Le dernier kilomètre, on le fait en bus. Nos Pasmo card sont épuisées. Mais, dans les bus, un ingénieux système fait le change. On y passe un billet de 1000¥ ou de 5000¥. La machine effectue le change en billets et en pièces, tout ce qu’il faut pour qu’on puisse s’acquitter du compte juste ! Après on jette la monnaie dans un entonnoir. La technologie au profit d’un moyen de paiement en perte de vitesse dans les pays industrialisés : le cash !
Après une demi-heure d’attente, nous reprenons le rapide pour Kyoto. On en profite pour écrire des cartes postales. Je complète aussi mes notes. C’est important de prendre les notes au jour le jour, on oublie vite les détails. J’y consacre environ une heure par jour.
A Kyoto Station, qui est toujours une vraie ville dans la ville, on se dirige vers le magasin Avanti pour acheter du saké de la marque Dassai, sur les conseils de Tachuelita.

Le problème, c’est qu’on a le choix. Et quand on ne connaît pas, le choix c’est bloquant, surtout quand les prix varient du simple à plus du double ! Et comme Belges, nous n’avons qu’un palais royal ; pour goûter la différence entre ces qualités de saké il faut sans doute avoir un palais impérial…
Trève de plaisanteries, les jeux de mots, ce n’est pas le genre de la maison. On cherche à se renseigner. Bientôt quatre vendeurs nous entourent et ils expliquent l’un à l’autre ce que veulent dire les indications mentionnées sur les différentes bouteilles. On ne comprend pas ce qu’ils disent, mais on comprend qu’ils ne comprennent pas tous la même chose ! En interrogeant Google Translate, je découvre qu’il y a une notion de polissage. Je remercie mes « conseillers » et j’achète une bouteille de 50 cl, ainsi je sauve la face, je ne fais pas de mon Jan (comme on dit à Bruxelles) ; mais je vais quand même consulter internet.
Le taux de polissage du riz
Le saké est une boisson japonaise, qu’on se le dise ! Le terme japonais seimaibuai désigne le taux de polissage du riz employé dans la production du saké. Cette étape, la première dans le processus de production, consiste à retirer la couche externe du grain riche en graisses et protéines pour faciliter la fermentation. Un saké affichant par exemple un seimaibuai de 40% signifie que le riz a perdu 60% de son poids au terme de l’étape de polissage. Un saké affichant 30% sera donc logiquement plus cher qu’un saké affichant un taux de 50% puisqu’il y a plus de perte dans le grain de riz. Le saké est produit comme la bière par fermentation répétée, titrant de 14 à 17°. Pour comparer, le Porto titre 19°.

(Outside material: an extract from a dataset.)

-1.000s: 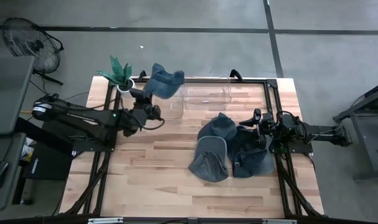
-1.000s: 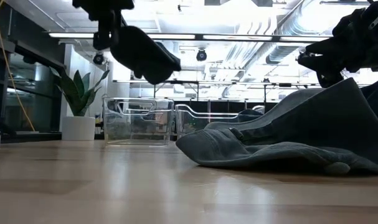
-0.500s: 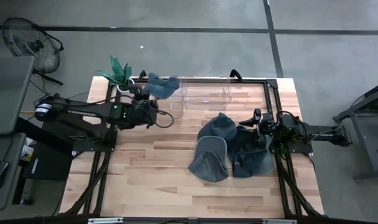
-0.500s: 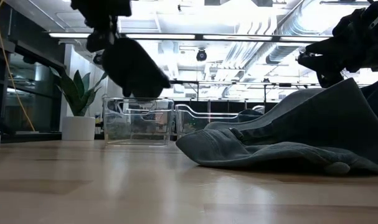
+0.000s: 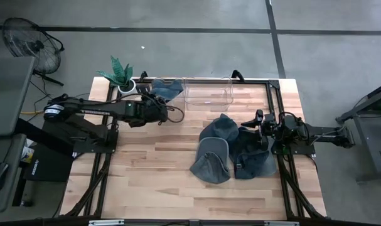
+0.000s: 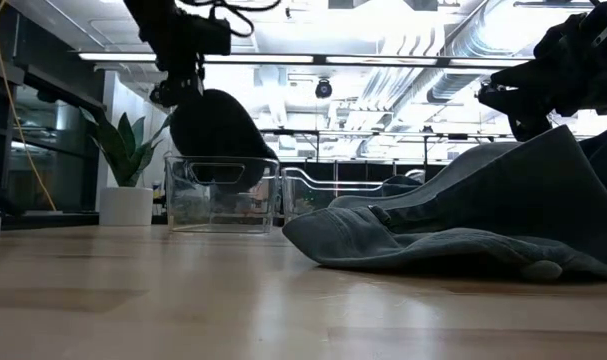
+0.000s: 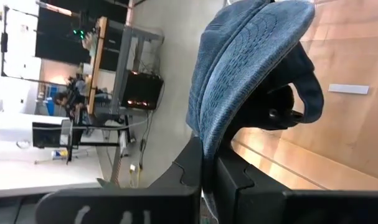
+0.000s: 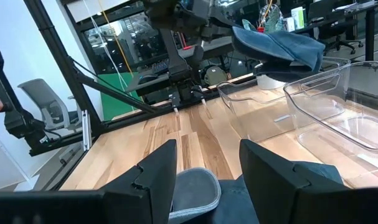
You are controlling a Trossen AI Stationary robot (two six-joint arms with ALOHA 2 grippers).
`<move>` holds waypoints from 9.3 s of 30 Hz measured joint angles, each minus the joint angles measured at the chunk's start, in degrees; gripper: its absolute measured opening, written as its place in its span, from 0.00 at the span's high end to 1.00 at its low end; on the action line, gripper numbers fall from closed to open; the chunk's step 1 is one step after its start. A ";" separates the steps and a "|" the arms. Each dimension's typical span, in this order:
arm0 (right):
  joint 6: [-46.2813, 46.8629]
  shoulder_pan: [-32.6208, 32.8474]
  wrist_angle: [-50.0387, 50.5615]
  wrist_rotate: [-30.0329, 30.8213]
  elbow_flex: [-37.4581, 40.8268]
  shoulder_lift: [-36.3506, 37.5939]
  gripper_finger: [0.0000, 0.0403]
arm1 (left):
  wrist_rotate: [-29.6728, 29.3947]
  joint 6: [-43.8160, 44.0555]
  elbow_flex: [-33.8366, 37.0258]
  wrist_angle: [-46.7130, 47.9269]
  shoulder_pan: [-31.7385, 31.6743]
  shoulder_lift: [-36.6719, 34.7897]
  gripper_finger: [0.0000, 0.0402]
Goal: Pick & Place hat
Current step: Put the left blue cap into the left transparent bin, then put the left gray cap into the right transparent bin
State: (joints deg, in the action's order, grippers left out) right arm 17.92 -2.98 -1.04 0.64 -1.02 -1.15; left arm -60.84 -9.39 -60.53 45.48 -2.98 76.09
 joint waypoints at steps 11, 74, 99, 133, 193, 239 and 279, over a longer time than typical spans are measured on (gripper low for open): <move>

Nous rentrons à l’appart pour déposer nos affaires et nous rafraîchir. Je goûte le saké, histoire de pouvoir étayer mes écrits. Vrai qu’il est bon. J’ai eu l’occasion de goûter différents saké. Le Dassai me convient. Je vais en acheter pour rentrer en Belgique.
Il est bientôt 20h30 et il faut aller manger si on ne veut pas louper le « last order ». On retourne vers la gare et on trouve un petit resto comme il y en a tant.

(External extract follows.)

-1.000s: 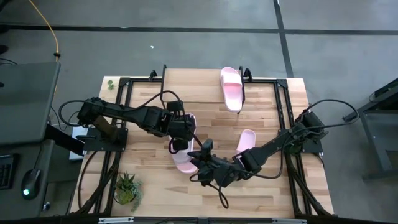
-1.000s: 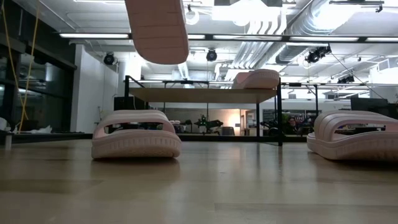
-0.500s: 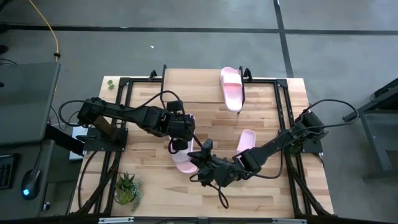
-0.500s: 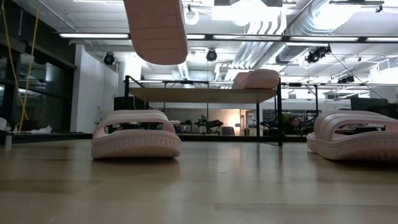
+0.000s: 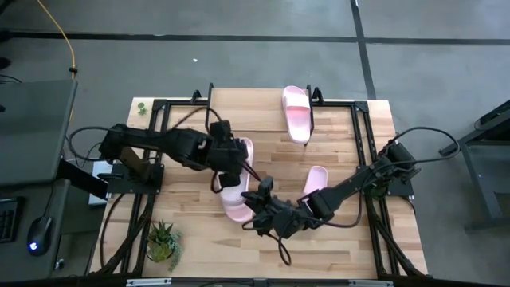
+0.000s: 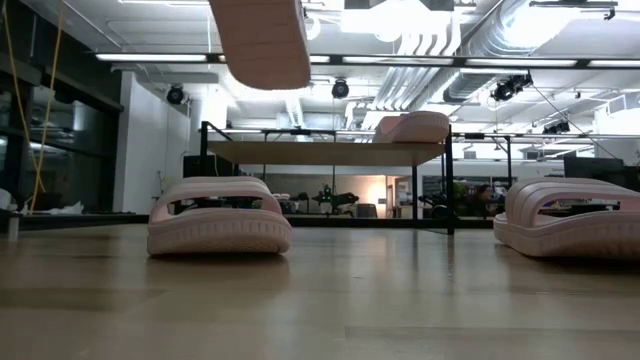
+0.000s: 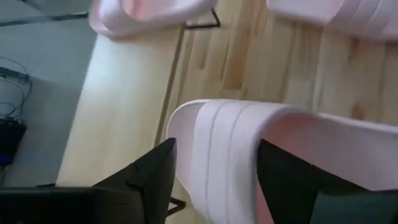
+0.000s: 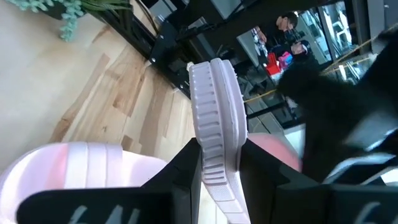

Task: Pick and place slides into the shelf
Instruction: Put the white slide on the shelf

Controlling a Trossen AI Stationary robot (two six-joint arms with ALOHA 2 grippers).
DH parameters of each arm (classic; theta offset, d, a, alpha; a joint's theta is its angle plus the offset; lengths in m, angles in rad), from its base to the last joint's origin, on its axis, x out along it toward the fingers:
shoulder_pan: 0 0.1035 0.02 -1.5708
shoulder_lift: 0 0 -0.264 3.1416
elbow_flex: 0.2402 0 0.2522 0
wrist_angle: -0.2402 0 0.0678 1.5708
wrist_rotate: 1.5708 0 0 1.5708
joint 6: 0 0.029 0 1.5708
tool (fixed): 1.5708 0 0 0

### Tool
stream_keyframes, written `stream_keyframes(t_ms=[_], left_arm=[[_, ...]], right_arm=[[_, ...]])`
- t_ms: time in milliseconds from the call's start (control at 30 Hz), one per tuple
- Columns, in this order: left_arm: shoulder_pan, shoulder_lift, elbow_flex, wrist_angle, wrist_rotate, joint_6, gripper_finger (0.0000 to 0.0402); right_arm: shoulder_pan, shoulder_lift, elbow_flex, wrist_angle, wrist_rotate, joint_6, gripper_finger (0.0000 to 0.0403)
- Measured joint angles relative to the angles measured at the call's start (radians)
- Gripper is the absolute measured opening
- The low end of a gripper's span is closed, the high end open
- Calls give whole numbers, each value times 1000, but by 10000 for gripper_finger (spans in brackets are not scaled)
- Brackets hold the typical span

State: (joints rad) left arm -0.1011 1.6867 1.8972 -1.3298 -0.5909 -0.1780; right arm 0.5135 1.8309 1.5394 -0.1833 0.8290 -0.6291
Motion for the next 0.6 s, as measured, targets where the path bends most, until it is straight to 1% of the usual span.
stream_keyframes(t_ms=[100,233,400,533,600], left_arm=[[-15,-2,106,-71,-5,-13,202],[-56,-3,242,-136,-4,-20,191],[-125,-3,391,-190,1,-27,173],[-168,-2,460,-230,-3,-28,159],[-185,-19,449,-236,-3,-29,153]], right_arm=[[-7,0,0,-12,-17,1,67],[-23,-10,-1,-61,-57,13,66],[-55,-35,-1,-80,-52,19,66],[-68,-67,-1,-81,-61,-3,66],[-77,-89,-1,-93,-76,-14,66]])
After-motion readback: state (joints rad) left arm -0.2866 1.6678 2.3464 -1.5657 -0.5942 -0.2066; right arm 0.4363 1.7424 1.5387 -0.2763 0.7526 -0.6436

Pour revenir à l’appart, on se mélange à nouveau les pinceaux car on se retrouve complètement de l’autre côté de la gare, en face de la Kyoto Tower. En retrouvant notre chemin, nous passons devant la boulangerie dans laquelle nous étions allés avec Tachuelita le premier jour. Et dire qu’on la tant cherchée par la suite. Dommage. Je lis un regret dans les yeux de Khadija. On a déjà acheté notre pain et la boulangerie ne nous sera plus nécessaire avant notre départ de Kyoto.
On rentre gentiment nous coucher. De jour en jour, on sent une bonne fatigue nous envahir. On se couche à 22h.